Despite its unfortunate name, these researchers from Microsoft present an interesting CLIP version for Audio instead of Images. That is, mapping both audio and text into the same embedded space. They use RoBERTa as their text encoder and PANNs as their audio encoder (similar to our own work published at ICASSP this year, which I think it’s pretty good, but it would look bad if I myself would include it on this list :D). Again, contrastive learning is here to save the day, and CLAP achieves SOTA in Zero-Shot scenarios. Code and other resources here.
Yuan Gong (et al.!) doing it again. They present a multimodal framework for Audio and Images that share both branches for each modality. The way to do inference is to pass first the image and then the audio (or vice versa) through the same weights, yielding a space that is more jointly tight together, achieving SOTA results on VGGSound. Published at SPL. Code here.
The Potential of Neural Speech Synthesis-based Data Augmentation for Personalized Speech Enhancement - Kuznetsova et al.
One of the most interesting trends on this age of AI is to leverage large models to do data augmentation to train more specific models. It’s basically inception in the AI world. This would allow bypassing the arduous task of asking humans to annotate data, and just rely on robust models to generate such data. The titans from Indiana University leverage models by Google such as AudioLM to generate audio data to be later used on their personalized speech enhancement training framework. And it works relatively well, basically for free!
Fantastic work that presents a general-purpose vocoder to generate audio from a CQT representation using the hottest approach in AI these days: diffusion. They achieve SOTA results on the task of bandwidth expansion, and is the well-deserved recipient of the best student paper award. Congrats! Code here.
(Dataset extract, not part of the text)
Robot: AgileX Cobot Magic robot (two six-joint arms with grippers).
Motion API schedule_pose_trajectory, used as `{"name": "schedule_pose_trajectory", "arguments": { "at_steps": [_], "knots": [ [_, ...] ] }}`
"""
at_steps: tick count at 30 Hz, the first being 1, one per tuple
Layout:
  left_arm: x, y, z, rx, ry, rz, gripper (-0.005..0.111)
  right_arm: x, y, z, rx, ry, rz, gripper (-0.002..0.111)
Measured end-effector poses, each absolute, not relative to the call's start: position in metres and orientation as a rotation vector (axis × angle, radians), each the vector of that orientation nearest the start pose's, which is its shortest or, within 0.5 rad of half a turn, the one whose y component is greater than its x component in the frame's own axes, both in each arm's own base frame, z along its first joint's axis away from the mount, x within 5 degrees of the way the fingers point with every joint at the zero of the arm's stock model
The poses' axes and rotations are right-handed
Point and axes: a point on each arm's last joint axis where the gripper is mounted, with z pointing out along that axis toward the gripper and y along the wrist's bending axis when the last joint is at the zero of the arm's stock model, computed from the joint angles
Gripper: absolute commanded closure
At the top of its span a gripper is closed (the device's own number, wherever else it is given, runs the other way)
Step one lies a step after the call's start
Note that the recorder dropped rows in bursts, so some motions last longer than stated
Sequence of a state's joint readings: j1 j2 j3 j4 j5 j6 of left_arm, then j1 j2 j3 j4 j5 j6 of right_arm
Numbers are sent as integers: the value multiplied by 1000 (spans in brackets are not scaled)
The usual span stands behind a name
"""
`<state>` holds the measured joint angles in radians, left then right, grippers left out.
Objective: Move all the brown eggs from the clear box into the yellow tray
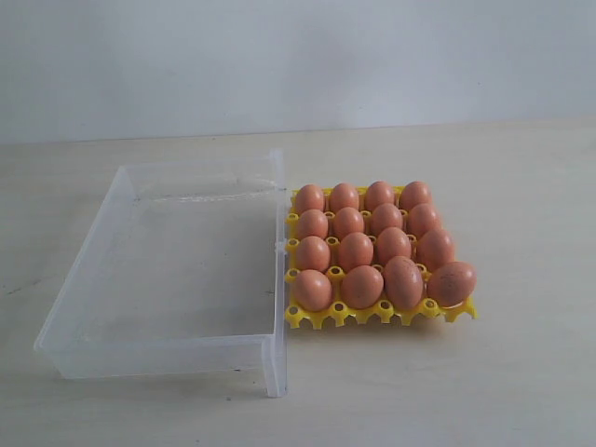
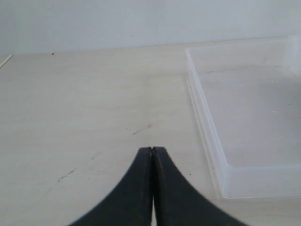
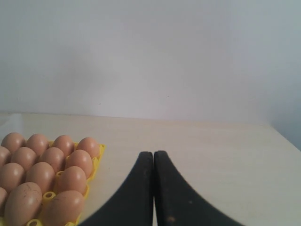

The titans at Dolby doing titanesque things as per usual! They present DAG, a Diffusion Audio Generator that is capable of producing 48kHz audio using text as prompts. This work brings us closer to high-quality sound generation on demand, which might, in the not so distant future, make the manually curated and recorded sound effects libraries obsolete. Check out their fantastic results and other resources here.
This is truly an outstanding work. Darius Peterman from Indiana University in collaboration with researchers at MERL present a novel method to project audio embeddings into a hyperbolic space (a Poincaré ball). Such non-Euclidean space becomes much better at disentangling sources from and audio recording. Check out their awesome video demo here. Big fan! This paper obtained the well deserved best student paper award. Congrats!
A collaboration with Google, Amir Shirian et al. present a method to learn audio understanding models via graphs with self-supervised learning under limited data scenarios. Given how hard it is to obtain high-quality human labels, this interesting work presents an alternative exploiting graph structures treating each audio sample as a node in the graph. Such model obtains on-par or better results than fully supervised models, which is quite impressive. Presented at the IEEE Journal of Selected Topics in Signal Processing.
Last but not least, I really enjoyed this work by the extraordinary humans from AIST. They make use of a clever contrastive learning framework to identify singing voices, where they select the negative examples by changing the timbre of the voice (via naive pitch modulation). This allows the model to learn the specificities of the singing voice, yielding SOTA results on singer identification. Really interesting way of exploiting contrastive learning to gain insights on the acoustics of the singing voice! Published at TASLP. Code here.
The island of Rhodes is beautiful. Access to its crystalline and turquoise beaches was dangerously easy (across the street from the conference venue), and the old city of Rhodes is the most amazing medieval town I’ve ever been to, which reminded me of old Catalan and French towns, but bigger! The history of the island is rich and complex, which you can witness in every little corner and town of the island. The food was utterly delicious, and the people were kind and attentive. What a fantastic location for a conference!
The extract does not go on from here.